If/For loop: If shapiro-Wilk is >0.05, perform one-way ANOVA, if <0.05 perform Kruskal-wallis-CodePudding

I would like to perform a loop in r, where if the p value of a shaprio-wilk test is less than 0.05, It performs a kruskall-wallis test, but if it is greater than 0.05, a one-way ANOVA is performed. Extending this, if the result of the kruskall-wallis or one-way ANOVA p, value i s < 0.05, a post-hoc test is performed. Would this be possible in r?

#Example columns
Label <- c("blue", "red", "green", "blue", "red", "green","blue", "red", "green","blue", "red", "green","blue", "red", "green")
n <- c(10, 223, 12890, 34, 78, 1902, 34, 211, 1007,209, 330, 90446, 801, 1029, 9011)

#make example data frame
data <- data.frame(Label,n)

#shapiro-wilk test for normality
shapiro.test(data$n)

#if p-value for shapiro-wilk is >0.05, perform one-way ANOVA
OneWay <- lm(n ~ Label, data = data) 
anova(OneWay)
#if one-way ANOVA is < 0.05, perform post-hoc
library(mosaic)
TukeyHSD(OneWay)

#If shapiro-wilk < 0.05, perform Krushkall-wallis
kruskal <- kruskal.test(data$n, data$Label) #dependent variable followed by the category (predictor) variable
#if krushkall-wallis is < 0.05, perform post-hoc
library(mosaic)
TukeyHSD(kruskal)

CodePudding user response：

One approach

load libraries and prepare sample data:

library(dplyr)
library(mosaic)
library(tidyr)

df <- data.frame(Label = c("blue", "red", "green", "blue", "red", "green","blue", "red",
                           "green","blue", "red", "green","blue", "red", "green"),
                 n = c(10, 223, 12890, 34, 78, 1902, 34, 211, 1007,209, 330,
                       90446, 801, 1029, 9011)
                 )

The following exploits the advantage that a dataframe's "cells" cannot only hold atomic values but also lists (which makes the respective column a "list column"). You can thus also store, e.g. an linear model's output in a cell, if you wrap it in a list. Take care, though, to extract the list item before mutateing it (hence the various [[1]] in below code.

df |>
  summarise(is_normal = shapiro.test(n)[["p.value"]] > .5,
            lin_mod = list(lm(n ~ Label)),
            p_between_groups = ifelse(is_normal,
                                      anova(lin_mod[[1]])[["Pr(>F)"]][1],
                                      kruskal.test(n ~  Label)[["p.value"]]                                      
                                      )
            ) |>
  mutate(test_type = ifelse(is_normal, "anova", "kruskal"),
         p_tukey = ifelse(is_normal & test_type == "anova",
                          list(TukeyHSD(lin_mod[[1]])[["Label"]][, "p adj"]),
                          NA
                          )
         ) |>
  unnest_longer(p_tukey)

output:

  # A tibble: 3 x 6
    p_shapiro lin_mod p_between_groups test_between p_tukey p_tukey_id
        <dbl> <list>             <dbl> <chr>          <dbl> <chr>     
1 0.000000459 <lm>             0.00695 kruskal        0.265 green-blue
2 0.000000459 <lm>             0.00695 kruskal        1.00  red-blue  
3 0.000000459 <lm>             0.00695 kruskal        0.270 red-green

(note that I forced Tukey's test which wouldn't be triggered by your sample data)

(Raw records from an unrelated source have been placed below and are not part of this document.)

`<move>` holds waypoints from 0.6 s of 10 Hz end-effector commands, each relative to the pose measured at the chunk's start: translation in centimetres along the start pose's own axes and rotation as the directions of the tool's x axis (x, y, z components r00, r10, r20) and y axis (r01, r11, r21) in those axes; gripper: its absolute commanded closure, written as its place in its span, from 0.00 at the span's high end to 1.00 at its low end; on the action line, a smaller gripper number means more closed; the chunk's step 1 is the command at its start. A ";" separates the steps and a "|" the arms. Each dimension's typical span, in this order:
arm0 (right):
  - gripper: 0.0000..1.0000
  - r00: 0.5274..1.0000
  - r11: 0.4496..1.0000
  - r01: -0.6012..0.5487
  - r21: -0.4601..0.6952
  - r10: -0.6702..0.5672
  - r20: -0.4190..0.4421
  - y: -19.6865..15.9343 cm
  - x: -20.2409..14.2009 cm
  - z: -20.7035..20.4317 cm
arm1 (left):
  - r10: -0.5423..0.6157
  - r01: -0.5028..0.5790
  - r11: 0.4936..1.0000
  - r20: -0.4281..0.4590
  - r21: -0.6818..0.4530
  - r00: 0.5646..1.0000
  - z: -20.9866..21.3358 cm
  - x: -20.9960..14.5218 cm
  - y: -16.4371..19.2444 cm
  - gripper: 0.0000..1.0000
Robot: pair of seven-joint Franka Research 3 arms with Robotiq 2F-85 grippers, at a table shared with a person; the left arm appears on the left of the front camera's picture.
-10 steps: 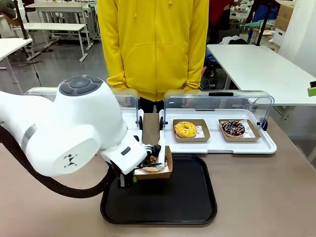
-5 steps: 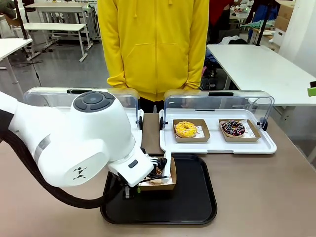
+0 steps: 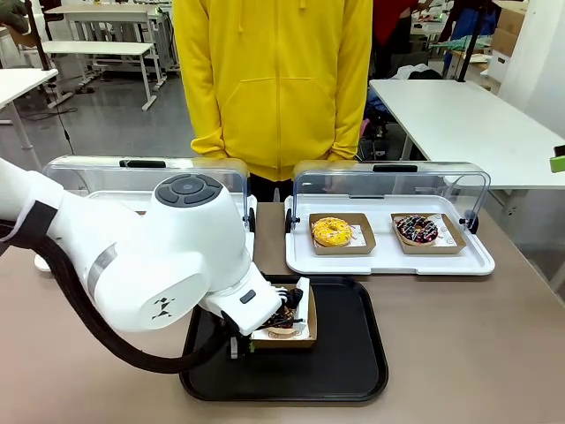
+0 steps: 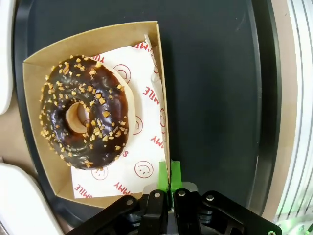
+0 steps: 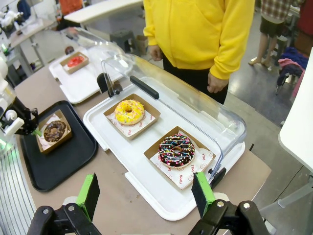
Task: Move the second donut from the left to the tray.
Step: Pick up the Paper togo box containing the Donut indicated by the person and place it on the Handle tray.
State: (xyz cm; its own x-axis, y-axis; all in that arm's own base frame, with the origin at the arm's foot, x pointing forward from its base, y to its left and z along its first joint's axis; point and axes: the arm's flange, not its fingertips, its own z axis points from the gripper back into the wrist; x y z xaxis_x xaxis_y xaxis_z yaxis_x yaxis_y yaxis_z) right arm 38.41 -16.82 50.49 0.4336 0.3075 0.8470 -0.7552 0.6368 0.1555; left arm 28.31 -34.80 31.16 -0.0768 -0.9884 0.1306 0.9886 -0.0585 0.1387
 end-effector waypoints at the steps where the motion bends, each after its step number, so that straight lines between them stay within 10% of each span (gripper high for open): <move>1: 1.00 0.999 1.000 -0.026 0.000 0.026 0.030 -0.2 0.1 -0.1 | -0.010 0.009 1.000 -0.017 -0.002 1.000 0.3 0.5 0.4 0.02; 2: 1.00 0.999 1.000 -0.026 0.000 0.026 0.030 -0.2 0.1 -0.1 | -0.007 0.007 1.000 -0.014 -0.007 1.000 0.4 0.5 0.4 0.13; 3: 1.00 0.999 1.000 -0.026 0.000 0.026 0.030 -0.2 0.1 -0.1 | -0.017 0.017 1.000 -0.019 0.007 1.000 0.7 0.5 0.4 0.59; 5: 1.00 0.999 1.000 -0.026 0.000 0.026 0.030 -0.2 0.1 -0.1 | -0.012 0.012 1.000 -0.017 0.004 1.000 2.0 0.4 0.5 1.00; 6: 1.00 0.999 1.000 -0.026 0.000 0.026 0.030 -0.2 0.1 -0.1 | -0.009 0.009 1.000 -0.016 0.006 1.000 3.0 0.5 0.4 1.00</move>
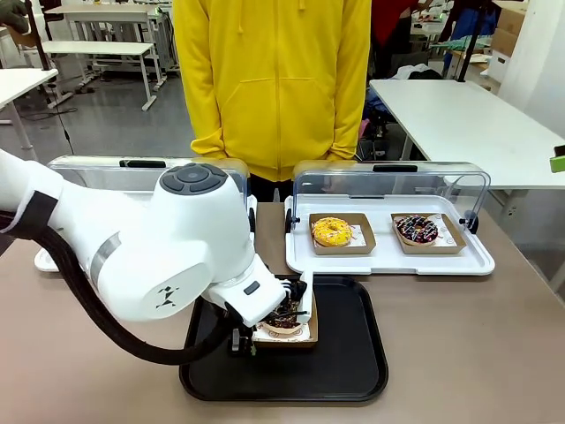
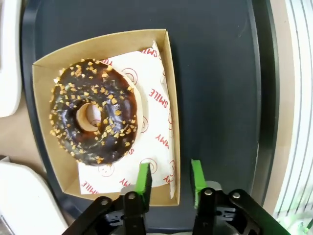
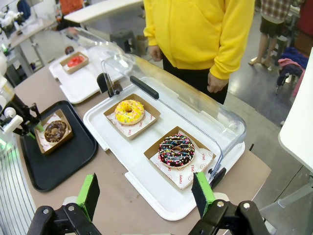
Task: Move the second donut from the left to the tray.
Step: Pick up the Paper togo box containing the Donut indicated by the person and place it on the Handle tray.
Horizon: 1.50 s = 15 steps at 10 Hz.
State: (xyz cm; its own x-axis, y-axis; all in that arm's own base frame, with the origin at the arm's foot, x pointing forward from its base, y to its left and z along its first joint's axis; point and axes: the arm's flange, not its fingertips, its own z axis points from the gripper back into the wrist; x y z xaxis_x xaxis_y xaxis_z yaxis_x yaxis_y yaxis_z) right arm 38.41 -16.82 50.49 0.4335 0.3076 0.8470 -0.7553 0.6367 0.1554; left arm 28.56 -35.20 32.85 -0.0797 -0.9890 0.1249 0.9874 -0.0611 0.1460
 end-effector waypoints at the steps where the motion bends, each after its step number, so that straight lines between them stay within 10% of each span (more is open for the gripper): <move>1: 1.00 0.999 1.000 -0.026 0.000 0.026 0.030 -0.2 0.1 -0.1 | 0.001 -0.001 1.000 -0.011 0.008 1.000 2.6 -0.2 0.0 1.00; 15: 1.00 0.999 1.000 -0.026 0.000 0.026 0.030 -0.2 0.1 -0.1 | -0.006 0.007 0.999 -0.023 0.033 1.000 5.9 0.2 -0.1 1.00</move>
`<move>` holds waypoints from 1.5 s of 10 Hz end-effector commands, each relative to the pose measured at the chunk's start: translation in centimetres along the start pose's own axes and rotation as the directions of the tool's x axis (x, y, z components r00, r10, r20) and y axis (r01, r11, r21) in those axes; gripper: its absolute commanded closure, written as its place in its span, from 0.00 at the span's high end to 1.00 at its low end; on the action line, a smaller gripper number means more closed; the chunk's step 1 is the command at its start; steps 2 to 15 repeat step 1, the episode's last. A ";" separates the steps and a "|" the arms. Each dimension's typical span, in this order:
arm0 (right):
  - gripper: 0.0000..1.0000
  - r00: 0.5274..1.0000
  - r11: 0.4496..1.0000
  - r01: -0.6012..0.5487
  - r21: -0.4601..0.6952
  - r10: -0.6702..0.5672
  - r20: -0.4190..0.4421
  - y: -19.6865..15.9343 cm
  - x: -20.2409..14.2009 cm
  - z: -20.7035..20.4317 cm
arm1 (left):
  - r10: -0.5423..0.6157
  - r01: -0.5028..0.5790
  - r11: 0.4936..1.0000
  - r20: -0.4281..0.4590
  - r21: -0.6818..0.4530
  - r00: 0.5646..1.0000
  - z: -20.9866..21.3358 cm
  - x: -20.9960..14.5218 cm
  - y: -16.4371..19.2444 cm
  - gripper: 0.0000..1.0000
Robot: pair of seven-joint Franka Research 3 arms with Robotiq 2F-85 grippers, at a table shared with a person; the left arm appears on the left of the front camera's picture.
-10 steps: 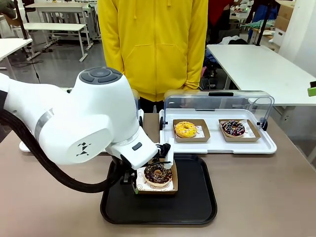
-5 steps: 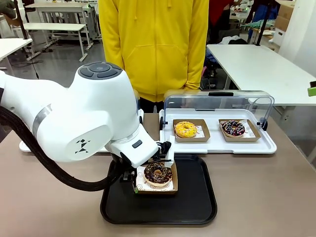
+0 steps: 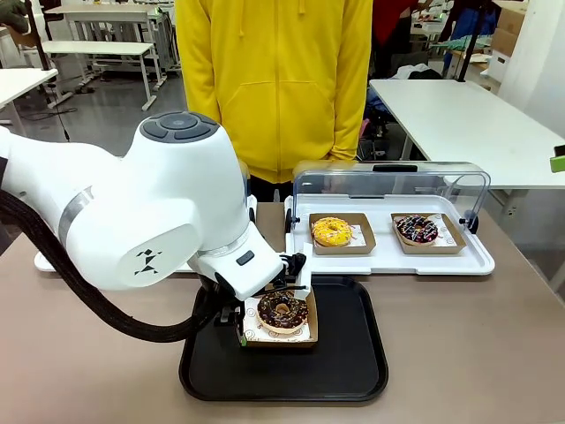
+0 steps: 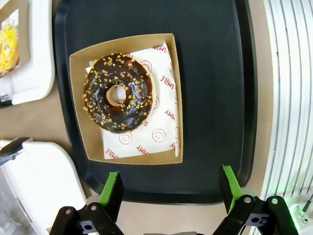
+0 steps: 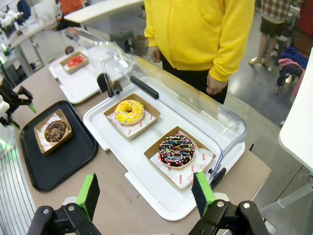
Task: Move the second donut from the left to the tray.
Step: Pick up the Paper togo box containing the Donut indicated by the person and place it on the Handle tray.
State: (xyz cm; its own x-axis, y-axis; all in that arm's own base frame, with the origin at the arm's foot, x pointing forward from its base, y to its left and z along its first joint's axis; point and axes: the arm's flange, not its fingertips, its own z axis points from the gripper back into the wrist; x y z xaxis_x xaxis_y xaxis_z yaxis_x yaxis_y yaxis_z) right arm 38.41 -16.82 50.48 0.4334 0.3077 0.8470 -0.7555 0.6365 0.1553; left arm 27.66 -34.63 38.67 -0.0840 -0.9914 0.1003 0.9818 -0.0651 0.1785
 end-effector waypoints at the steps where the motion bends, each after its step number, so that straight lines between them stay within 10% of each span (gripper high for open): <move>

CodePudding user response：

Here you go:

We can do it with a simple if else statetment: The challenge is to access the p-value of the different tests (all are shown in the code (for me the overall p-value of lm was the most challenging).

Note: You are asking for a TukeyHSD test if krushkall-wallis is < 0.05 in your code. In this case TukeyHSD is not appropriate as it is performed after ANOVA. After kruskal wallis test there are other posthoc tests, one of is the Bonferroni (= Dunn Procedure) which can be used in ANOVA and Kruskal Wallis in equally sample sizes.

#Example columns
Label <- c("blue", "red", "green", "blue", "red", "green","blue", "red", "green","blue", "red", "green","blue", "red", "green")
n <- c(10, 223, 12890, 34, 78, 1902, 34, 211, 1007,209, 330, 90446, 801, 1029, 9011)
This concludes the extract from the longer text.